* [WORK INSTRUCTION]: All entries below must be reproduced without a single change.

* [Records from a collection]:
*****

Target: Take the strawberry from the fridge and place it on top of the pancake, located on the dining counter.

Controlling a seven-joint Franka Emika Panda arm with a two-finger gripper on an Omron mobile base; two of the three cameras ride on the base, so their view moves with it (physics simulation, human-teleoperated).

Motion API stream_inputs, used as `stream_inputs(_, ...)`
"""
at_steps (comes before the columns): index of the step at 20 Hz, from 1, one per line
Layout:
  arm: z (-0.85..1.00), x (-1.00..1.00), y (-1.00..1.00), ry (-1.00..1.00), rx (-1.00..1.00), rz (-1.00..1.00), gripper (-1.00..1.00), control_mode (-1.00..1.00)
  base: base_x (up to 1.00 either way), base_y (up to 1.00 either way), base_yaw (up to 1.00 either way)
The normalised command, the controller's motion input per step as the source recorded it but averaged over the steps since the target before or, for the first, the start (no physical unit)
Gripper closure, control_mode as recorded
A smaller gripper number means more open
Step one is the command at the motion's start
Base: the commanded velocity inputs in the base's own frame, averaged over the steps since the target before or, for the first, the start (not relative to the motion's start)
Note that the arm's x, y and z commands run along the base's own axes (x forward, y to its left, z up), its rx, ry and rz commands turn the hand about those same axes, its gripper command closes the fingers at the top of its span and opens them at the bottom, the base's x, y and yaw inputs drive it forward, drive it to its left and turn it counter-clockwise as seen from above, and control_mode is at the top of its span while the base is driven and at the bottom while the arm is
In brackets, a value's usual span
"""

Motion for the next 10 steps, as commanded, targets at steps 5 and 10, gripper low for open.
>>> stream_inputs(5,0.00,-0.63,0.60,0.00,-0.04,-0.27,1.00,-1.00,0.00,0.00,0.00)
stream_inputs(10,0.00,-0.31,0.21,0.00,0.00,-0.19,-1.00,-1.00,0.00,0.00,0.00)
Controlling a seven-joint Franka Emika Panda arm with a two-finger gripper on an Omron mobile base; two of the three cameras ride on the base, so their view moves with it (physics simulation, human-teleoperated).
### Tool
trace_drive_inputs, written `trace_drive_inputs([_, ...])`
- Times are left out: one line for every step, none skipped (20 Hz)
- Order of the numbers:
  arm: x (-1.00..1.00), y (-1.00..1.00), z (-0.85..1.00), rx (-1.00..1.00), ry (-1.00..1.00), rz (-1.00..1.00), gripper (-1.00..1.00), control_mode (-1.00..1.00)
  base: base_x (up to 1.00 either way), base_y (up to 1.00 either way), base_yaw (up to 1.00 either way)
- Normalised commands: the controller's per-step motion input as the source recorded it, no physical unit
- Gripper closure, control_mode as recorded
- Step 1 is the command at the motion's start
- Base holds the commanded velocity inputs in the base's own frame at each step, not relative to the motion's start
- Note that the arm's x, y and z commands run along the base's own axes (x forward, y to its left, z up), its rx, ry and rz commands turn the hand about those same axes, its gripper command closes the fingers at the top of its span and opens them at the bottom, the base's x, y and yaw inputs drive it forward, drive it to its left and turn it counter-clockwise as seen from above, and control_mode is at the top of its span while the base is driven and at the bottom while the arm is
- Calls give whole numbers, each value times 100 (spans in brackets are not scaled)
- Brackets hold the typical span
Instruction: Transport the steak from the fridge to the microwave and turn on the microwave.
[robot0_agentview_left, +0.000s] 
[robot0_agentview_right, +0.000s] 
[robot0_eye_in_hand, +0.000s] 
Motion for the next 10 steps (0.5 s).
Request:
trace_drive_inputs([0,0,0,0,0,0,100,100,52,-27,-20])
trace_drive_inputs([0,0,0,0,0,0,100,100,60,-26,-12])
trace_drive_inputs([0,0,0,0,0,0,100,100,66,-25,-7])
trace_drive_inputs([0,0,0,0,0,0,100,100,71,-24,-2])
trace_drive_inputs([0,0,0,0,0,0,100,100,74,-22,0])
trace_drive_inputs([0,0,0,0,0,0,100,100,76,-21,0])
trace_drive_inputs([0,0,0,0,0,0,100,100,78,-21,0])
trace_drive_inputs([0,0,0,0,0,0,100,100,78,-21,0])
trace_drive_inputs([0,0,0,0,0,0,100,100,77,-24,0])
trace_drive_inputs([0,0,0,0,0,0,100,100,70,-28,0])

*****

* [TASK SOLUTION]:
Target: Take the strawberry from the fridge and place it on top of the pancake, located on the dining counter.

Controlling a seven-joint Franka Emika Panda arm with a two-finger gripper on an Omron mobile base; two of the three cameras ride on the base, so their view moves with it (physics simulation, human-teleoperated).

Motion API stream_inputs, used as `stream_inputs(_, ...)`
"""
at_steps (comes before the columns): index of the step at 20 Hz, from 1, one per line
Layout:
  arm: z (-0.85..1.00), x (-1.00..1.00), y (-1.00..1.00), ry (-1.00..1.00), rx (-1.00..1.00), rz (-1.00..1.00), gripper (-1.00..1.00), control_mode (-1.00..1.00)
  base: base_x (up to 1.00 either way), base_y (up to 1.00 either way), base_yaw (up to 1.00 either way)
The normalised command, the controller's motion input per step as the source recorded it but averaged over the steps since the target before or, for the first, the start (no physical unit)
Gripper closure, control_mode as recorded
A smaller gripper number means more open
Step one is the command at the motion's start
Base: the commanded velocity inputs in the base's own frame, averaged over the steps since the target before or, for the first, the start (not relative to the motion's start)
Note that the arm's x, y and z commands run along the base's own axes (x forward, y to its left, z up), its rx, ry and rz commands turn the hand about those same axes, its gripper command closes the fingers at the top of its span and opens them at the bottom, the base's x, y and yaw inputs drive it forward, drive it to its left and turn it counter-clockwise as seen from above, and control_mode is at the top of its span while the base is driven and at the bottom while the arm is
In brackets, a value's usual span
"""

Motion for the next 10 steps, as commanded, targets at steps 5 and 10, gripper low for open.
>>> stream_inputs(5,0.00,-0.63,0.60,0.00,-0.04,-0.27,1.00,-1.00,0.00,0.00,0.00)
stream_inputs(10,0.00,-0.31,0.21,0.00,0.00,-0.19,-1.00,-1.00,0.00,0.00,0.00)
Controlling a seven-joint Franka Emika Panda arm with a two-finger gripper on an Omron mobile base; two of the three cameras ride on the base, so their view moves with it (physics simulation, human-teleoperated).
### Tool
trace_drive_inputs, written `trace_drive_inputs([_, ...])`
- Times are left out: one line for every step, none skipped (20 Hz)
- Order of the numbers:
  arm: x (-1.00..1.00), y (-1.00..1.00), z (-0.85..1.00), rx (-1.00..1.00), ry (-1.00..1.00), rz (-1.00..1.00), gripper (-1.00..1.00), control_mode (-1.00..1.00)
  base: base_x (up to 1.00 either way), base_y (up to 1.00 either way), base_yaw (up to 1.00 either way)
- Normalised commands: the controller's per-step motion input as the source recorded it, no physical unit
- Gripper closure, control_mode as recorded
- Step 1 is the command at the motion's start
- Base holds the commanded velocity inputs in the base's own frame at each step, not relative to the motion's start
- Note that the arm's x, y and z commands run along the base's own axes (x forward, y to its left, z up), its rx, ry and rz commands turn the hand about those same axes, its gripper command closes the fingers at the top of its span and opens them at the bottom, the base's x, y and yaw inputs drive it forward, drive it to its left and turn it counter-clockwise as seen from above, and control_mode is at the top of its span while the base is driven and at the bottom while the arm is
- Calls give whole numbers, each value times 100 (spans in brackets are not scaled)
- Brackets hold the typical span
Instruction: Transport the steak from the fridge to the microwave and turn on the microwave.
[robot0_agentview_left, +0.000s] 
[robot0_agentview_right, +0.000s] 
[robot0_eye_in_hand, +0.000s] 
Motion for the next 10 steps (0.5 s).
Request:
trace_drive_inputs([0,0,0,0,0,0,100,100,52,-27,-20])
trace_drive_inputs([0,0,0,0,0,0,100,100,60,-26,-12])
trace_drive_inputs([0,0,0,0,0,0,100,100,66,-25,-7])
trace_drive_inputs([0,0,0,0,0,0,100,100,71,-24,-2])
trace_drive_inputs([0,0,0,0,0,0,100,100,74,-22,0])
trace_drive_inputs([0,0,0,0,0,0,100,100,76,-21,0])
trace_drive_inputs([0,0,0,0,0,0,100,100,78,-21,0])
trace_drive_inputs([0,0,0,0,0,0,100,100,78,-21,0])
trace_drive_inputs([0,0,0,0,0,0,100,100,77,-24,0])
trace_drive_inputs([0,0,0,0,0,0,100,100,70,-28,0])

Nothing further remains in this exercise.